● Work instructions
Give again, word for word, every line below from the one that has "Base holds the" through the one that has "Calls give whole", both included, and no others.

===== Records for the task

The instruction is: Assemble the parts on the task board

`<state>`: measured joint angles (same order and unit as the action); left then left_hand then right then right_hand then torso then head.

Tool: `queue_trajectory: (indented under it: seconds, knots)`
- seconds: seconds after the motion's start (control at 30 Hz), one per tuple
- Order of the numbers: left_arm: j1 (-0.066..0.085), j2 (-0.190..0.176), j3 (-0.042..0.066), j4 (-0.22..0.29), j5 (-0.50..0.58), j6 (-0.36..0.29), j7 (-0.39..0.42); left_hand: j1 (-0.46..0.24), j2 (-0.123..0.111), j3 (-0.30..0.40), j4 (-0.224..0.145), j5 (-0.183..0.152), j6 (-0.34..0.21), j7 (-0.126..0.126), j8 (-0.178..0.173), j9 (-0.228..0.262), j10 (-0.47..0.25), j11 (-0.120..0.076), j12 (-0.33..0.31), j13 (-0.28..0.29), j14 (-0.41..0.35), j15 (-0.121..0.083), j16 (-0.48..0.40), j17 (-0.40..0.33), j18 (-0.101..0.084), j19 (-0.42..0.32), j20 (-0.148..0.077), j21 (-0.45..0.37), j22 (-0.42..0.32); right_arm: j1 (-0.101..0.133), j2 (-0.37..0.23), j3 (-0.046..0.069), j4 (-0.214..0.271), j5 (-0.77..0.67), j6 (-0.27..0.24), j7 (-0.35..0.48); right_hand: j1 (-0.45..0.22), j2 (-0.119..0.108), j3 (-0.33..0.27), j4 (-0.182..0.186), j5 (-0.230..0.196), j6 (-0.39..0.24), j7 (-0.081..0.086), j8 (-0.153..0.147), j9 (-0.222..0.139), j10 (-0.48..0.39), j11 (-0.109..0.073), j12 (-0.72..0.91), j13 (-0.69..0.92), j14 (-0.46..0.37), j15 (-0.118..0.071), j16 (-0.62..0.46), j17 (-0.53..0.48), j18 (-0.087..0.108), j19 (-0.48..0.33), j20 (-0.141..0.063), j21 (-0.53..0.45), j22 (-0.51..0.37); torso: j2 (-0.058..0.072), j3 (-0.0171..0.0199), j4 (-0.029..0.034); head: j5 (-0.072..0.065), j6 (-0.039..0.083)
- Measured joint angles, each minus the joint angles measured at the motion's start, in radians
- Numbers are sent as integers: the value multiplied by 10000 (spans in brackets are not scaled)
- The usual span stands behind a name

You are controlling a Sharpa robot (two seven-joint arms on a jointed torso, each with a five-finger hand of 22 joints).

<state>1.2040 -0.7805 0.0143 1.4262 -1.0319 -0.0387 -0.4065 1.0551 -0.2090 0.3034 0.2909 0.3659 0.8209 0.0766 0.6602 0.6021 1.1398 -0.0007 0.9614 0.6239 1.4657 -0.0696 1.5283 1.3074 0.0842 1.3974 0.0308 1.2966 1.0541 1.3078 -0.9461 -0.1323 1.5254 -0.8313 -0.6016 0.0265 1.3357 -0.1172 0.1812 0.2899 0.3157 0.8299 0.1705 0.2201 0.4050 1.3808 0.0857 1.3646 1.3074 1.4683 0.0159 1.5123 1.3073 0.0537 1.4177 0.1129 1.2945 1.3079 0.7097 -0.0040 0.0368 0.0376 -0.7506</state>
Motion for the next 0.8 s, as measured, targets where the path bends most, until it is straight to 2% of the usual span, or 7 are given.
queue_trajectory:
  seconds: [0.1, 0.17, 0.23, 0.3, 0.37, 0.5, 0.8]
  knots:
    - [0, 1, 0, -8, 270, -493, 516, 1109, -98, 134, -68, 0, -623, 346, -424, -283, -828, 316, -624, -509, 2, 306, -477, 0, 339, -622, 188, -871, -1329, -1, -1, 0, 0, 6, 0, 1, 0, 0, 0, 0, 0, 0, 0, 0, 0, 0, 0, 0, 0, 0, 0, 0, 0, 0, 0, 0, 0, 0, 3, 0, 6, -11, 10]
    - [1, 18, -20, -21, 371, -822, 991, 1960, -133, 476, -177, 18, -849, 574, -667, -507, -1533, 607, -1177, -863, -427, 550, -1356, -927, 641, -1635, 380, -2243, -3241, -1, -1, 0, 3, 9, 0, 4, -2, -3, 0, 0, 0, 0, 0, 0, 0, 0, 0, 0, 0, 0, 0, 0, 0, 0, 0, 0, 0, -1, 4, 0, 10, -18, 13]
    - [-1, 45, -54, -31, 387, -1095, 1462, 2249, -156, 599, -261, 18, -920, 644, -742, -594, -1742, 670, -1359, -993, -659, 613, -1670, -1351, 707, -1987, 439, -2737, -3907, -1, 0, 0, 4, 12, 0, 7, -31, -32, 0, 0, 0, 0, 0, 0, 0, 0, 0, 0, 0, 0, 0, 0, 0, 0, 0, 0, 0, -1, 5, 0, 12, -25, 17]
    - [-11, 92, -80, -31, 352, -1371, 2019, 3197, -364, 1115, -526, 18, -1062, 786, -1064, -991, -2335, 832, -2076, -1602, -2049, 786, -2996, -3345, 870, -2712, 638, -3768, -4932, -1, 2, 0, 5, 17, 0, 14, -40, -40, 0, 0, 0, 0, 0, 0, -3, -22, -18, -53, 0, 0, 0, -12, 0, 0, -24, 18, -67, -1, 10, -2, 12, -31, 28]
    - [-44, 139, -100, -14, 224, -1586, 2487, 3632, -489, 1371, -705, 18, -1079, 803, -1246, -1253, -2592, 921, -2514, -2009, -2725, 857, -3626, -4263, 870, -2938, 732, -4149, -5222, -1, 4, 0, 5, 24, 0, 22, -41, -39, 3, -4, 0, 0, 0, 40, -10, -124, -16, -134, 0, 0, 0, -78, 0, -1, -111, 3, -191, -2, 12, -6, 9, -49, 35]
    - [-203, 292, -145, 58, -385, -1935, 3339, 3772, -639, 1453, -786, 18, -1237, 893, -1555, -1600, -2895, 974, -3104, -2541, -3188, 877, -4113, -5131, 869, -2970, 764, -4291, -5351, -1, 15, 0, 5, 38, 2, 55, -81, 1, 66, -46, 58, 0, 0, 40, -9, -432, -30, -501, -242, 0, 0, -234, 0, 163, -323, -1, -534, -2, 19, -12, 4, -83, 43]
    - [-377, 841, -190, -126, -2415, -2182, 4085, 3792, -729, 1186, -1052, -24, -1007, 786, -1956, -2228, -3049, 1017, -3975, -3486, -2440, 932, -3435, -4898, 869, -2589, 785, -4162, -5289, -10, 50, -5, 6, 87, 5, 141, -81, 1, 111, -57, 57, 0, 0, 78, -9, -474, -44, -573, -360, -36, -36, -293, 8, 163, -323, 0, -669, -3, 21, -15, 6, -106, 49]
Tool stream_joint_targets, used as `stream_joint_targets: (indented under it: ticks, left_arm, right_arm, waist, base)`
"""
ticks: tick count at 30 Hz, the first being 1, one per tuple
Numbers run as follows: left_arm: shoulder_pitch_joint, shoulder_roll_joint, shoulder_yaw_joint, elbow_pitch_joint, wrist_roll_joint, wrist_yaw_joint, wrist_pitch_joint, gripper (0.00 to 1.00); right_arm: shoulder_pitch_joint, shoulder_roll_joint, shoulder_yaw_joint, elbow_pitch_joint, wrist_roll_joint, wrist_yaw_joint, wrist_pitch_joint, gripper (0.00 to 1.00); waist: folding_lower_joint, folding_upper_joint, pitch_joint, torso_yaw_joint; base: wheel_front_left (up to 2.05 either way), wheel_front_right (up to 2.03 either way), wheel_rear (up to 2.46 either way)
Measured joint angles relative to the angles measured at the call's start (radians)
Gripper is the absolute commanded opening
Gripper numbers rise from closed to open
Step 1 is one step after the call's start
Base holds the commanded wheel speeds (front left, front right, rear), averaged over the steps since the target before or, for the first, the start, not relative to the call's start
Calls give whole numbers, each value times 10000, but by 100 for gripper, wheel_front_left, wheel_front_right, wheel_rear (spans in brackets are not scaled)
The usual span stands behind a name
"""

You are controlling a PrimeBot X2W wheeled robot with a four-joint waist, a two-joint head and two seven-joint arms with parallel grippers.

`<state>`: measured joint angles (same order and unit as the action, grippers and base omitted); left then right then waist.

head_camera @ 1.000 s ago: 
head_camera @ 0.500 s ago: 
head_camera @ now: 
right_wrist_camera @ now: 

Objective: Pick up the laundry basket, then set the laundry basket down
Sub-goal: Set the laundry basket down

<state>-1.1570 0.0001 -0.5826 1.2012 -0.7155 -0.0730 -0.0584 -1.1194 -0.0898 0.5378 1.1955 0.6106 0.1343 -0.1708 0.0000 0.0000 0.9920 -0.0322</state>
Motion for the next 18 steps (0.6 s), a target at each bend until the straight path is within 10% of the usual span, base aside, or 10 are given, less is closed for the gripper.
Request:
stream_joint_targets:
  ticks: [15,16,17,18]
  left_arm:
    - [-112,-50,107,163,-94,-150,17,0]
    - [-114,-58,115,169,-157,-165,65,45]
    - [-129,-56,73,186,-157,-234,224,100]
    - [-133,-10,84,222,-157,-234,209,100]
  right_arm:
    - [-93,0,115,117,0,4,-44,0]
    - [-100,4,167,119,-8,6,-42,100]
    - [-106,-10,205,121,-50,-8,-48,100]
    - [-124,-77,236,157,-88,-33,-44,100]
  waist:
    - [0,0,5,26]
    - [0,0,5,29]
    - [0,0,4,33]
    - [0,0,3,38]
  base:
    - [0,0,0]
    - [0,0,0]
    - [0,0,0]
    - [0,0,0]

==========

● Solved exercise
Base holds the commanded wheel speeds (front left, front right, rear), averaged over the steps since the target before or, for the first, the start, not relative to the call's start
Calls give whole numbers, each value times 10000, but by 100 for gripper, wheel_front_left, wheel_front_right, wheel_rear (spans in brackets are not scaled)

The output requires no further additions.